Nesses tempos em que era miúda, gostava do seu bairro do Intendente. “Mesmo com a prostituição que existia, havia respeito entre as pessoas. Nunca vi nenhuma prostituta tratar mal ninguém. Elas acudiam pelas pessoas do bairro quando era preciso”.

Agora, Anita nem vai lá. “A minha travessa, a escola, os cinemas… Está tudo fechado. Eu era uma miúda dali, gostava do bairro”.

Alguém que também tem memórias dessa mesma época é o seu grande amigo Ruy de Carvalho, que quase sempre a acompanhou nas andanças das marchas. Anita tem uma amizade forte “pelo Ruy, pelo filho, pela filha. Por toda a família. É uma família muito querida”.

Não é fácil igualar padrinhos assim, tão prestigiados e tão humanos.

Uma fadista agradecida

Quando fala de afectos, Anita Guerreiro lembra-se logo de Hermínia Silva: “A minha madrinha de fado”.

Muitas décadas depois desse apadrinhamento artístico, Anita é a fadista residente do Faia, no Bairro Alto, há 23 anos.

Diz que nem que a cobrissem de ouro, diamantes e esmeraldas de lá sairia. “Eu sou uma pessoa muito reconhecida. O meu marido, até morrer, sofreu de Alzheimer durante sete anos. E esteve sempre comigo aqui, durante os espectáculos. O filho do proprietário, que é o senhor António Ramos, dizia-lhe com carinho, quando ele cuspia: ‘Cospe, careca, cospe que eu limpo’”.

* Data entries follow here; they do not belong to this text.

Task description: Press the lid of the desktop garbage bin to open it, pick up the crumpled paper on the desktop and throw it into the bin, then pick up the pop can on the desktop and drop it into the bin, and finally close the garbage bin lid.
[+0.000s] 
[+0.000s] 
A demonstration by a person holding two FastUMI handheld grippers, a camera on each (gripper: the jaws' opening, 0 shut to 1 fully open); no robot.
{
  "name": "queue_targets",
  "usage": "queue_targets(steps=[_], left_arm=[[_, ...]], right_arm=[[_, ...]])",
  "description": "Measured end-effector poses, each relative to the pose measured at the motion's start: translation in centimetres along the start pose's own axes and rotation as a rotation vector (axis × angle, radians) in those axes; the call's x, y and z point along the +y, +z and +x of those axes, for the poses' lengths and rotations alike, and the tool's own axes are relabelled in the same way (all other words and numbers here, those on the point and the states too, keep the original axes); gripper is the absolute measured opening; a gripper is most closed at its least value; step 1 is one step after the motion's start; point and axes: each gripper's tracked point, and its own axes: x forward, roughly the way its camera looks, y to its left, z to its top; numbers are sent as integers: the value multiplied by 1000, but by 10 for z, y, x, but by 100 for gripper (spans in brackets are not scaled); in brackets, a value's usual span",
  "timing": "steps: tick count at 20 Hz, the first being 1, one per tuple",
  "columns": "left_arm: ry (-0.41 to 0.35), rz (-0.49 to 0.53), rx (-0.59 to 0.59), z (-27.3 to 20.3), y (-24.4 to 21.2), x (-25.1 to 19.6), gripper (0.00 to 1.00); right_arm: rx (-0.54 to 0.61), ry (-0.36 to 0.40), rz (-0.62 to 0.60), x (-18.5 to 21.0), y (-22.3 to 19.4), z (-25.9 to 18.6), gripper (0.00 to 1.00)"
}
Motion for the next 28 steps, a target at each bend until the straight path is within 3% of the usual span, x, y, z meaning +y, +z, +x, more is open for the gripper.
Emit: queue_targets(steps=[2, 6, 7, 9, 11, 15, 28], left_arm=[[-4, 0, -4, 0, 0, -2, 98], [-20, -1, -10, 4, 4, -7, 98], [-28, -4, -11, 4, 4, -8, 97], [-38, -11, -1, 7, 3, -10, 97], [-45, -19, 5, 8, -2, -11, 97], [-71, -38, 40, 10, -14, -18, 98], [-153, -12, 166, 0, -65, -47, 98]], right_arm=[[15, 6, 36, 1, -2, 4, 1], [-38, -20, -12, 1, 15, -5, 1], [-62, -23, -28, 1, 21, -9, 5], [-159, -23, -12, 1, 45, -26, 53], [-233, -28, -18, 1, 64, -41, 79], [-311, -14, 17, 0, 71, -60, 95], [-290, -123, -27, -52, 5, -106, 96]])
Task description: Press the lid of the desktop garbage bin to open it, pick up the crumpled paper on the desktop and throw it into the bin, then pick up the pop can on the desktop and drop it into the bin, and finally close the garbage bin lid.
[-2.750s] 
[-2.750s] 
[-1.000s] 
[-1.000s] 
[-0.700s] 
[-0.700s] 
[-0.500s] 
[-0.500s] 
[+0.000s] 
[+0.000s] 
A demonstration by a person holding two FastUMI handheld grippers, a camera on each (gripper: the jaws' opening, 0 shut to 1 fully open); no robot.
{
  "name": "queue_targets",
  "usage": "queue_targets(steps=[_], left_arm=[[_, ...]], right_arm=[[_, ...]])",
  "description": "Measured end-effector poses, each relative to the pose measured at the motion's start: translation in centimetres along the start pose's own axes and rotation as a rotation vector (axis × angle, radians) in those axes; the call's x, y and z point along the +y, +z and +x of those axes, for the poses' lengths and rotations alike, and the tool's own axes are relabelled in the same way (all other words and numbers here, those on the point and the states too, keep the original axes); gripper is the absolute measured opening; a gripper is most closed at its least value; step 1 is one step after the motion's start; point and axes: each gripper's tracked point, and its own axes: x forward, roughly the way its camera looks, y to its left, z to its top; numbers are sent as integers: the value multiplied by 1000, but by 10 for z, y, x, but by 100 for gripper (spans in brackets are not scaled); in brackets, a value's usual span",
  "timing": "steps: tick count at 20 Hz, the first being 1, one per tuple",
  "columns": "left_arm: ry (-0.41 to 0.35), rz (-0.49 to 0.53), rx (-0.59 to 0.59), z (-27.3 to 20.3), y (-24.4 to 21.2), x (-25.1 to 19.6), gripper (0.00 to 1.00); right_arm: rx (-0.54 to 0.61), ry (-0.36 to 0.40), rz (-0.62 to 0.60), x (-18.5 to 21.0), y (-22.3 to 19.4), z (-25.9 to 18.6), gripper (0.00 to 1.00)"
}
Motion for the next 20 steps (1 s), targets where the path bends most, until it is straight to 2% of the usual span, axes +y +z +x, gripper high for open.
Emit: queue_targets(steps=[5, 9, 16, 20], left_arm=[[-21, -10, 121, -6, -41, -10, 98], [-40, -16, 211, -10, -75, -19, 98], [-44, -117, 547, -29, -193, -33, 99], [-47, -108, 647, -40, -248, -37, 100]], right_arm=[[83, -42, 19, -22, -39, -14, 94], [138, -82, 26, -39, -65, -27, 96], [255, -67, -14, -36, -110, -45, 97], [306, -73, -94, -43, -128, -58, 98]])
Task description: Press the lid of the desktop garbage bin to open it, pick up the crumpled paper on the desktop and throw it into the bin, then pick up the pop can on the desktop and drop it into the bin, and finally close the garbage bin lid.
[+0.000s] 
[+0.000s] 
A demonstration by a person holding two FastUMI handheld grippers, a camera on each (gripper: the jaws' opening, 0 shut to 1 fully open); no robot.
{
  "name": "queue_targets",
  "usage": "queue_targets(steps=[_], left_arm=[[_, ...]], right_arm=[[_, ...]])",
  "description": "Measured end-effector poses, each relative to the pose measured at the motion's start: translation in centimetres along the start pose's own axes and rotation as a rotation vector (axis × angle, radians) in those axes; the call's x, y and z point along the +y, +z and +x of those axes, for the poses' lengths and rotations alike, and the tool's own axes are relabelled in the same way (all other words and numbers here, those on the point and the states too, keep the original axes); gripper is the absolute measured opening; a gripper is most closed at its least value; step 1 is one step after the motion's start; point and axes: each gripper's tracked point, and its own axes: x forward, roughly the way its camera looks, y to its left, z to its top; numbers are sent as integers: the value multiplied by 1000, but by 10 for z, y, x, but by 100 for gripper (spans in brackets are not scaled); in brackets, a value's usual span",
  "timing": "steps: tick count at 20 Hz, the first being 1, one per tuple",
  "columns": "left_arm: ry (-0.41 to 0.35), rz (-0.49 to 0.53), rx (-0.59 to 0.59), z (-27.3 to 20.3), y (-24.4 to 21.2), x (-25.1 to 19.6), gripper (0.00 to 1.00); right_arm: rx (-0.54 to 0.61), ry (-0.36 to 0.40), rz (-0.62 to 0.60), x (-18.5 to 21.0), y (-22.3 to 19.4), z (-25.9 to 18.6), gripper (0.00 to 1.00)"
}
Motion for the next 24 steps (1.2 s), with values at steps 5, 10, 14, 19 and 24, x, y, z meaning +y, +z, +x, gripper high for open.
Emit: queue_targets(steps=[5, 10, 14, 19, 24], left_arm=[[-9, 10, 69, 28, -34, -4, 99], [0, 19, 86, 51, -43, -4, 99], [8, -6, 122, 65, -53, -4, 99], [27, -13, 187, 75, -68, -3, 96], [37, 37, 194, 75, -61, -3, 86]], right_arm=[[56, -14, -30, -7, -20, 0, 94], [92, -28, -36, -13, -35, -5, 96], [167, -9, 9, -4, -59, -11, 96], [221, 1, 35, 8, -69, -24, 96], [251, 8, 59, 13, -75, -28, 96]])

Viu a família do proprietário do restaurante abraçada, a chorar na Igreja, quando o marido partiu. E não se esqueceu.

O marido era Pepe Cardinali, um grande ilusionista do Circo Cardinali. Razão pela qual, assim que chegaram de Angola, continuaram ambos a trabalhar sem interrupções. E a protagonizar uma vida em comum que a cantora recorda com amor, carinho e saudade.

Porque gostava ela tanto da marcha dos Mercados?

Grande senhora do fado, das memórias e das marchas, Anita Guerreiro diz que não torce por nenhum dos desfiles, mais do que pelos outros. Deseja que ganhe o melhor, porque sabe que todos se esforçam e dão o melhor que têm.

O facto de as marchas trabalharem tanto e a vitória ser só para alguns custa-lhe um pouco… Mas era disso que gostava na dos Mercados. Não estava nem está a concurso, por isso nunca poderia ser vítima de injustiças.

Anita, uma figura indissociável da história das marchas, recorda que a canção Cheira a Lisboa foi uma criação sua, com música do maestro Carlos Dias e letra de César Oliveira. Quando a estrou no teatro de revista, o público não  deixava sair, exigindo sempre mais repetições.